● **INFORMATION SUPPLIED**:
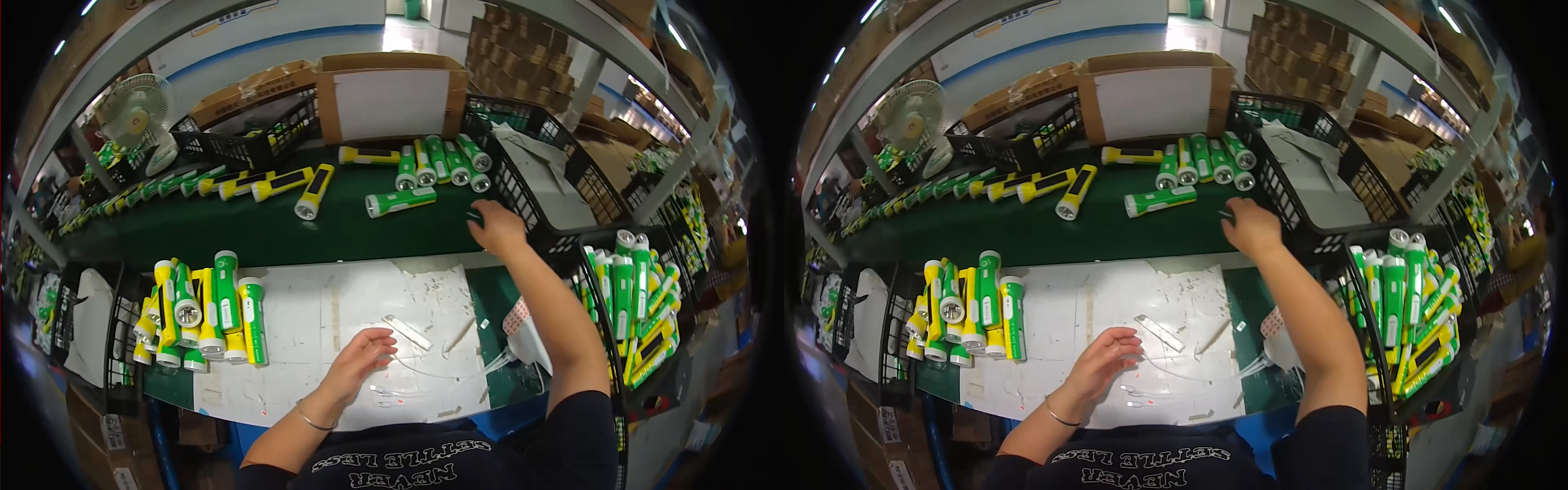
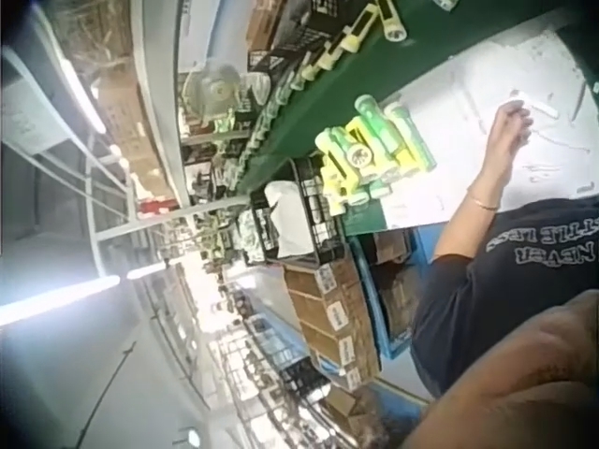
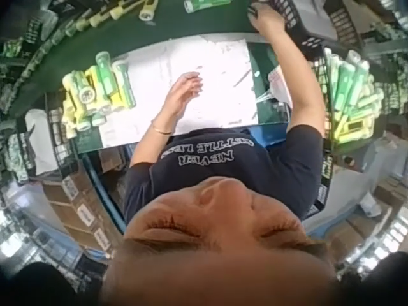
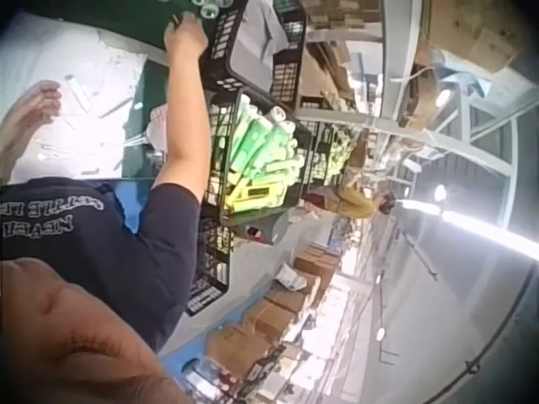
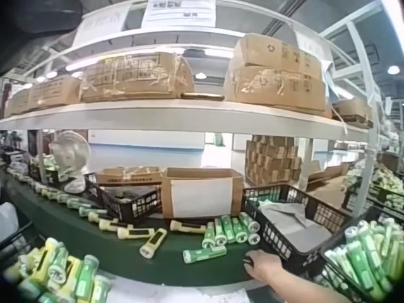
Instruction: Assembling, checking, and sorting solar-powered LED flashlights on an assembly line.
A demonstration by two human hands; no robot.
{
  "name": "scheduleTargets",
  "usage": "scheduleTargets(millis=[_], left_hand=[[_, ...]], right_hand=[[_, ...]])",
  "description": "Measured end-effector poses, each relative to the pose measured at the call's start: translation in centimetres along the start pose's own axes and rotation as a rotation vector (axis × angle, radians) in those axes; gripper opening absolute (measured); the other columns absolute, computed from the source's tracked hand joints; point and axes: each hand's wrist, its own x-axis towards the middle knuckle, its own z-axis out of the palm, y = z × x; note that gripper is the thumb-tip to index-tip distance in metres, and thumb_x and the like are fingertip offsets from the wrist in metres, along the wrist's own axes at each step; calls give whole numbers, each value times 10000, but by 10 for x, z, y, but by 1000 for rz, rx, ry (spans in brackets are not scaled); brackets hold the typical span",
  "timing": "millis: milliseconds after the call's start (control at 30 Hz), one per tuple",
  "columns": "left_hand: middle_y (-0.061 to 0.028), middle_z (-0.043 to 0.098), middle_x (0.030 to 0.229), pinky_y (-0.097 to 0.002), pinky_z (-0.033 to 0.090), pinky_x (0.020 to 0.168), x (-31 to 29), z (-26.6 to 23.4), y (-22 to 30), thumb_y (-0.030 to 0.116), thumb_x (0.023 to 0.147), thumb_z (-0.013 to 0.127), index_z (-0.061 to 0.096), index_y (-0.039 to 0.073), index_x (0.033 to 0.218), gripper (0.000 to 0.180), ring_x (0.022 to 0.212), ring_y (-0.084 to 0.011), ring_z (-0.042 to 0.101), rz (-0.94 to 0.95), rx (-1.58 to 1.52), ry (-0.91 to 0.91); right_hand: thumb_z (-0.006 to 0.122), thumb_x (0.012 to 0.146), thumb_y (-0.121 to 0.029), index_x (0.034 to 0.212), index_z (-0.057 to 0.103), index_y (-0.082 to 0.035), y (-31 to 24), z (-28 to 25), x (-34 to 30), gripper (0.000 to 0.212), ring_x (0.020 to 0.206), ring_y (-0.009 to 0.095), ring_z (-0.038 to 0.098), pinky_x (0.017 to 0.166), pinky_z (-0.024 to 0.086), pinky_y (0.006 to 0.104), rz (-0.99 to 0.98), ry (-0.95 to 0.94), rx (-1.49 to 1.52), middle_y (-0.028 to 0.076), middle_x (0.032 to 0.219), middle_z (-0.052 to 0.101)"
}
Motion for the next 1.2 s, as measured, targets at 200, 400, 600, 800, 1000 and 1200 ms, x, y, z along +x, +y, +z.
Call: scheduleTargets(millis=[200,400,600,800,1000,1200], left_hand=[[-85,541,1110,-293,433,876,-12,-24,7,169,923,454,442,26,1212,322,1018,-164,542,4,-28,155],[-49,540,1117,-268,416,865,-1,-34,12,249,939,467,450,54,1210,335,1007,-126,517,-3,20,100],[-116,455,1274,-356,390,967,32,-14,7,262,940,466,325,77,1340,463,1152,-230,474,41,-119,265],[-126,563,1039,-362,514,744,37,12,-15,316,942,463,408,40,1188,373,877,-229,596,-23,-472,123],[-100,574,943,-322,505,657,16,10,-22,405,920,472,452,85,1142,390,757,-176,569,-218,-409,133],[-94,576,930,-319,503,622,7,20,-25,383,924,474,437,93,1142,365,762,-178,569,-230,-372,129]], right_hand=[[576,760,-44,1184,492,-89,-45,102,89,435,957,282,598,734,512,386,-141,-195,-211,111,1173,513],[680,709,-214,1027,632,-78,-66,83,97,349,931,289,605,756,516,376,-145,-434,-464,152,1243,467],[538,657,-700,785,670,-31,-114,5,-17,694,742,331,638,649,501,413,-75,-537,210,187,775,651],[619,788,-383,862,657,-36,-127,-33,-142,357,700,272,606,621,474,342,-245,-331,570,109,809,627],[621,807,-310,846,647,-31,-95,-27,-192,283,588,159,537,555,423,271,96,-418,850,101,723,602],[634,807,-291,869,631,-25,-93,-19,-212,273,594,156,540,558,428,274,140,-465,928,101,739,613]])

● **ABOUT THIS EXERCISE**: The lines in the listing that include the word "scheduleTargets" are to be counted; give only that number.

● **SOLUTION TO THIS EXERCISE**: 3